En 2008, la Turquie a servi d’intermédiaire à des négociations de paix indirectes entre la Syrie et Israël, concernant le plateau syrien du Golan occupé par l’État hébreu depuis 1967. Ces pourparlers lancés en mai 2008 avaient été suspendus en décembre 2008 après l’offensive israélienne dans la bande de Gaza. M. Mouallem a exclu toute intervention d’un pays tierce dans d’éventuelles nouvelles négociations.
« Les efforts d’autres parties consisteraient à aider » la Turquie dans son rôle d’intermédiaire, a-t-il indiqué. « Les relations syro-turques forment la base pour la stabilité au Proche-Orient », a insisté M. Mouallem. Ces relations étant « devenues un exemple à suivre », il a été décidé de former un conseil de coopération quadripartite qui réunirait, outre la Syrie et la Turquie, la Jordanie et le Liban, a-t-il ajouté.

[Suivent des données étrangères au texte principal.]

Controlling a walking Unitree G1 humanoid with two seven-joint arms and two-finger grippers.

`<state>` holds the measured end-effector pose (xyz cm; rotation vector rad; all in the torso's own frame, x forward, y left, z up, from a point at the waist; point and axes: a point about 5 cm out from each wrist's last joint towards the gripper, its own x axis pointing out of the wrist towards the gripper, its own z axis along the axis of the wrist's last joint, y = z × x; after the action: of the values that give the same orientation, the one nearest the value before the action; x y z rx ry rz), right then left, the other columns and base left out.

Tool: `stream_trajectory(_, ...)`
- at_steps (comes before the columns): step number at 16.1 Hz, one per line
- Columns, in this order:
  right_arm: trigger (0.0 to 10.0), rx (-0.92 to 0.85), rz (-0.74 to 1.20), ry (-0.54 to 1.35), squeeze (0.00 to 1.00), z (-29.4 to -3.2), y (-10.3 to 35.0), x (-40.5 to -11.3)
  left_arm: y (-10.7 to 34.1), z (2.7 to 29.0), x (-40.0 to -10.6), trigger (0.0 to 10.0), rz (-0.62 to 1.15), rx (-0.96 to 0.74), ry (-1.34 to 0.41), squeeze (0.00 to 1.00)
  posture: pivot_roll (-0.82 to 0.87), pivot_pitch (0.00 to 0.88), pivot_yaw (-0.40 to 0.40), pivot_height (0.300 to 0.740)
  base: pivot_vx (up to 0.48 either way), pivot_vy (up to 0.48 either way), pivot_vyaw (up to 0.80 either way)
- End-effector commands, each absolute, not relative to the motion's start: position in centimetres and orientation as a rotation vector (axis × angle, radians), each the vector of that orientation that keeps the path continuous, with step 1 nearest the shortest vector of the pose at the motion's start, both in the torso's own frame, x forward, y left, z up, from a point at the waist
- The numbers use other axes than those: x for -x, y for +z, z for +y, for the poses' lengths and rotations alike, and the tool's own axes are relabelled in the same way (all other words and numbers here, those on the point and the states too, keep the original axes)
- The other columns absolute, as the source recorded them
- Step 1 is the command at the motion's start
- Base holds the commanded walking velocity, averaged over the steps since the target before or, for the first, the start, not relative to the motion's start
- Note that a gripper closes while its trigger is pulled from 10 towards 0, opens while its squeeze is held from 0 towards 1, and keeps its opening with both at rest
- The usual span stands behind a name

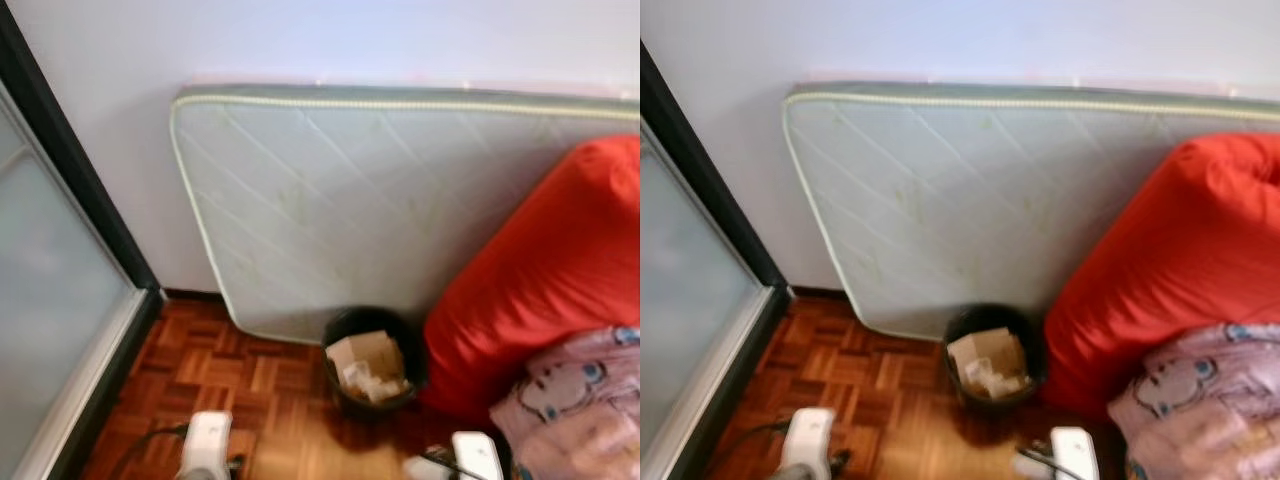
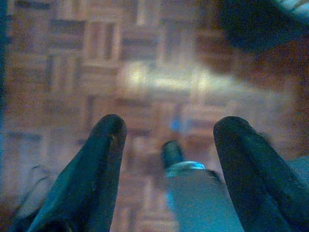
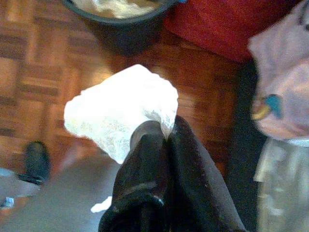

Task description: Clean up the room

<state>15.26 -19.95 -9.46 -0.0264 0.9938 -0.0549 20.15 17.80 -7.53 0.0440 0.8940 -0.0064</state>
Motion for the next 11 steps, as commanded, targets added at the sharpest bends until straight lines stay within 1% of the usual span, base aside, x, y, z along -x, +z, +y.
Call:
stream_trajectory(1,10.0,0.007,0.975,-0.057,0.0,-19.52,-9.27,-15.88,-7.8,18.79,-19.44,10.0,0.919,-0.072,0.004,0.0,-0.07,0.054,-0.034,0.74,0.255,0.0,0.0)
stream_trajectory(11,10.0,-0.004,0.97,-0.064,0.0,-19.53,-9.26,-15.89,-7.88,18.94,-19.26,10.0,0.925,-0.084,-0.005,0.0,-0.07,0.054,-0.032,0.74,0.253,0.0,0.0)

Par ailleurs, le ministre turc des Affaires étrangères Ahmat Davutoglu et le vice-président adjoint syrien Mohammad Hassan Turkmani ont souhaité que la stabilisation du Proche-Orient soit le fruit d’efforts locaux. « Nous voulons un Proche-Orient édifié par les efforts des pays de la région et non un Proche-Orient façonné par l’extérieur. Les pays de la région sont les plus aptes à trouver des solutions à leurs problèmes », a affirmé M. Turkmani dans une allocution télévisée, à l’issue de la réunion ministérielle.
Le ministre turc a également indiqué que les deux pays voulaient établir une zone de libre échange à la frontière syro-turque. « Il y aura d’importants projets de construction d’infrastructures et dans le domaine de l’énergie », a-t-il ajouté précisant que les deux pays voulaient « élargir leur coopération » à d’autres pays de la région comme la Jordanie et le Liban, afin de créer une entité économique attrayante pour les investisseurs.
Les relations syro-turques se sont beaucoup développées ces dernières années aux niveaux politique, économique, et même militaire après une longue période de tension liée au partage des eaux de l’Euphrate et au statut de la province du Hatay, territoire syrien cédé en 1939 à la Turquie par le pouvoir mandataire français.